Food: You are what you eat: "Food touches everything important to people: it marks social difference and strengthens social bonds. Common to all people, it can signify very different things from table to table." * Our relationship with food communicates a lot about the construction and development of our personal identity in terms of food choices, the importance of food preparation and meal times in defining our identity within the family and food as a representation of national, regional or ethnic identity. *Food and Culture: A Reader by Carole Counihan and Penny van Esterik, (Routledge 1997)

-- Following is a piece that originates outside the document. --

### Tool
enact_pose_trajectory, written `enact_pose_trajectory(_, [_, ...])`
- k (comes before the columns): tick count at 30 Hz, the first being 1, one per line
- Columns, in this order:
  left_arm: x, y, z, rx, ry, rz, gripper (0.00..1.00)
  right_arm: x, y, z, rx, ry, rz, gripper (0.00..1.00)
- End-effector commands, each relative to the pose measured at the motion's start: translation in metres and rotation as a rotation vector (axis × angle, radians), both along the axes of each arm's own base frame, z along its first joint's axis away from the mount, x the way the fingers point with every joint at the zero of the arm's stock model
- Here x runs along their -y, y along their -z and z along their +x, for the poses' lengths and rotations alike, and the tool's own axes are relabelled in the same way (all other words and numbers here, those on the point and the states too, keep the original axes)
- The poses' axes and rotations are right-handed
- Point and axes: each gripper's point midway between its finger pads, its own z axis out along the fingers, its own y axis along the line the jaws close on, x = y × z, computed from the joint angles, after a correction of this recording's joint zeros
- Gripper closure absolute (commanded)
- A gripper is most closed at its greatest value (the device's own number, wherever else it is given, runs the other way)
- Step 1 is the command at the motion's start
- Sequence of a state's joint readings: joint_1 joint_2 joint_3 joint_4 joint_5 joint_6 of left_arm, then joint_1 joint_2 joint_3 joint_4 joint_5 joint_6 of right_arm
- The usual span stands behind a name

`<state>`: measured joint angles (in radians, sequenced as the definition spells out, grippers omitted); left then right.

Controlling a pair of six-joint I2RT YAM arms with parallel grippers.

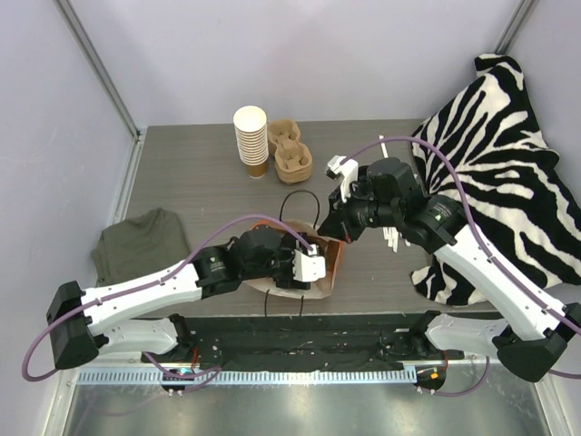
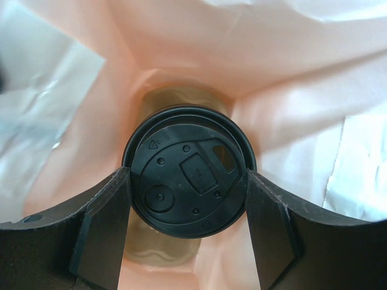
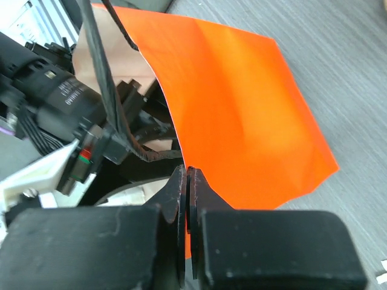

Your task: Pack the takeout coffee

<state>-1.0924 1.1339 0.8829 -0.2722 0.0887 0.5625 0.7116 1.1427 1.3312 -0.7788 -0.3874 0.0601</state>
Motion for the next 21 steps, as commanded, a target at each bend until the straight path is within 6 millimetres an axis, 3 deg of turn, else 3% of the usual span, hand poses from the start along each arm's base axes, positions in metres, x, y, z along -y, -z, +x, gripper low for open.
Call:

Virtual selves: Projections and Representations: Virtual worlds can allow us to more freely explore facets of our personalities in ways that are not easily available to us in real life. Partly this is due to our capacity to invent, modify and exaggerate attributes and abilities within these contexts. In one sense we can be whoever we want to be. Online identities are flexible to the extent we can easily alter the seemingly fixed markers of self such as race, ethnicity, gender, age and socio-economic background. Another characteristic of virtual environments is the anonymity they provide. Virtual contexts give the individual the ability to express themselves free from social norms and the pressures or expectations within family and friendship groups, personal relationships or within the education system or work place. However the freedom to experiment and the capacity to remain anonymous have other consequences for our sense of who we are. Maintaining an alternative identity can cause feelings of disconnect and dissatisfaction and can lead to issues of trust in the interactions that we have with other virtual selves. When identity becomes ambiguous and disembodied how do we know what is real? This topic invites you to investigate the relationship between aspects of personal identity and the many ways in which we are influenced by the virtual environment that we interact with and through. Areas for investigation might include your presentation of self on social networking sites; the modifications you make to your identity as an online gamer; the construction of yourself through blogs and vlogs or your own experience of the more negative aspects of virtual communication, such as trolling. Whichever focus you choose remember that this piece of writing is specifically asking you to investigate your own personal identity.